WHAT IS BEING ASKED —
The output should be every line below that includes the word "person".

═════ SOURCE RECORDS ═════

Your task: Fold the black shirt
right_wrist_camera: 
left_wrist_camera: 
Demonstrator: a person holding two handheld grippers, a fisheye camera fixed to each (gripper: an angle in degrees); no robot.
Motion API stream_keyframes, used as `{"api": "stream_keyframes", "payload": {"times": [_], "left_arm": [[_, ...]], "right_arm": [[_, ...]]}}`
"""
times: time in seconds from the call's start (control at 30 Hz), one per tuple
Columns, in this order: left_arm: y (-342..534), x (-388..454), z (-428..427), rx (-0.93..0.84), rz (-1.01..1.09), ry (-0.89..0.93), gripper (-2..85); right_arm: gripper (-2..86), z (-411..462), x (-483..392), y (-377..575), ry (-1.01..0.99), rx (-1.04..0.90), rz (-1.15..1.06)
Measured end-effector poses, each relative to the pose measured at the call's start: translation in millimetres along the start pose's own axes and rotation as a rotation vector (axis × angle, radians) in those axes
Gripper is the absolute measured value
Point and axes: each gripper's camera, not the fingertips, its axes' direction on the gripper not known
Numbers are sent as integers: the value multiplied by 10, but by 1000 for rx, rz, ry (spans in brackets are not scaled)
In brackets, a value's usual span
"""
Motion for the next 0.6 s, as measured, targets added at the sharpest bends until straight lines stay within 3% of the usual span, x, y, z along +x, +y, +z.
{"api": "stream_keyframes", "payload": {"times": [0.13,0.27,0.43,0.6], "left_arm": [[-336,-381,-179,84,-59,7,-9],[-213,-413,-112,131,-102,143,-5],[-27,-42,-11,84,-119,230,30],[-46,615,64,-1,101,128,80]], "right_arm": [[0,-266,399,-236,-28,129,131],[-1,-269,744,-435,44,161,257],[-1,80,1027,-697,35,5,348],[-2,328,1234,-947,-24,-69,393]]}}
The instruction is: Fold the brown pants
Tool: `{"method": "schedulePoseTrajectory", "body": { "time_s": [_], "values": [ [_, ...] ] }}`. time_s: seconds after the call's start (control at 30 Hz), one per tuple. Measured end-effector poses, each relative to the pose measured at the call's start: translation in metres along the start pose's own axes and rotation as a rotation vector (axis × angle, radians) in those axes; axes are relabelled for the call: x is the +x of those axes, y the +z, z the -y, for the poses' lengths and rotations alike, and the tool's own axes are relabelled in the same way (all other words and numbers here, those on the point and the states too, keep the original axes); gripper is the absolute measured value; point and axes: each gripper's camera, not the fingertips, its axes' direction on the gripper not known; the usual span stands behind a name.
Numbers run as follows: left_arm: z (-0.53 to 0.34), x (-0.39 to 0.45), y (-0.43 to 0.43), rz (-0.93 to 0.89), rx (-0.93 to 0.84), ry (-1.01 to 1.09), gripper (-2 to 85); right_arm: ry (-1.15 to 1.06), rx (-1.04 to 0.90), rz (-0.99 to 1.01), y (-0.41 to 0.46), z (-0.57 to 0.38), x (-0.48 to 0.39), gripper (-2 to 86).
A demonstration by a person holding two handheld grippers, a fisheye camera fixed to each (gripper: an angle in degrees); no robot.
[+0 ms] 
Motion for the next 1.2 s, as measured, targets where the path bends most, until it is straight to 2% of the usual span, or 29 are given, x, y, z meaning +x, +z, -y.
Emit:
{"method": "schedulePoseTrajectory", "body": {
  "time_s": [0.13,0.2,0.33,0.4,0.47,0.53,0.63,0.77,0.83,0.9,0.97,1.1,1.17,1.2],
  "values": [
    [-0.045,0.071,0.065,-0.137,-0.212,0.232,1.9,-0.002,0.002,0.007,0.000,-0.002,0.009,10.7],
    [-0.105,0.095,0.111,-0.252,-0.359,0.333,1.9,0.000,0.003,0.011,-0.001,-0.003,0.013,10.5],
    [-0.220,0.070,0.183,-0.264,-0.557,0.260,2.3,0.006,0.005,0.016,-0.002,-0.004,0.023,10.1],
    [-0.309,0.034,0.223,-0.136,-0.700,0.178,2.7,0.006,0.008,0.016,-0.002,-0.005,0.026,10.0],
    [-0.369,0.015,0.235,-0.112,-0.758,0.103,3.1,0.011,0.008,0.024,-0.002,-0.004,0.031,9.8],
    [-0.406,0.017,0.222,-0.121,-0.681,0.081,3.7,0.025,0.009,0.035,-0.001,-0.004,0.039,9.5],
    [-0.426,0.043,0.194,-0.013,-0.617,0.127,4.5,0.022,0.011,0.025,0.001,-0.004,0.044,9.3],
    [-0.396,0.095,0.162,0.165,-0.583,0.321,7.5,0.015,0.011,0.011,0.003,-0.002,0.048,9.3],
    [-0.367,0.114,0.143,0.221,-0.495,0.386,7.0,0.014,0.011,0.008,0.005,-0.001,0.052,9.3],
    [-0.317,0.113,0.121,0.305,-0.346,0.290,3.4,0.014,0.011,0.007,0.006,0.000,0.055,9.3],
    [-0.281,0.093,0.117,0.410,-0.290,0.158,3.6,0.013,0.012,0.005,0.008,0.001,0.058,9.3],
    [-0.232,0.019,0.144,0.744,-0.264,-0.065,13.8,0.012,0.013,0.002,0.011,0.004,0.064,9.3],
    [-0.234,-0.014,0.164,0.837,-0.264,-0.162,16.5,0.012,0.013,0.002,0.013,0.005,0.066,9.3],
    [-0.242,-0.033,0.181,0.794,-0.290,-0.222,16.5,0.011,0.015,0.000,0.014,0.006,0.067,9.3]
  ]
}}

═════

REPLY —
Demonstrator: a person holding two handheld grippers, a fisheye camera fixed to each (gripper: an angle in degrees); no robot.
A demonstration by a person holding two handheld grippers, a fisheye camera fixed to each (gripper: an angle in degrees); no robot.

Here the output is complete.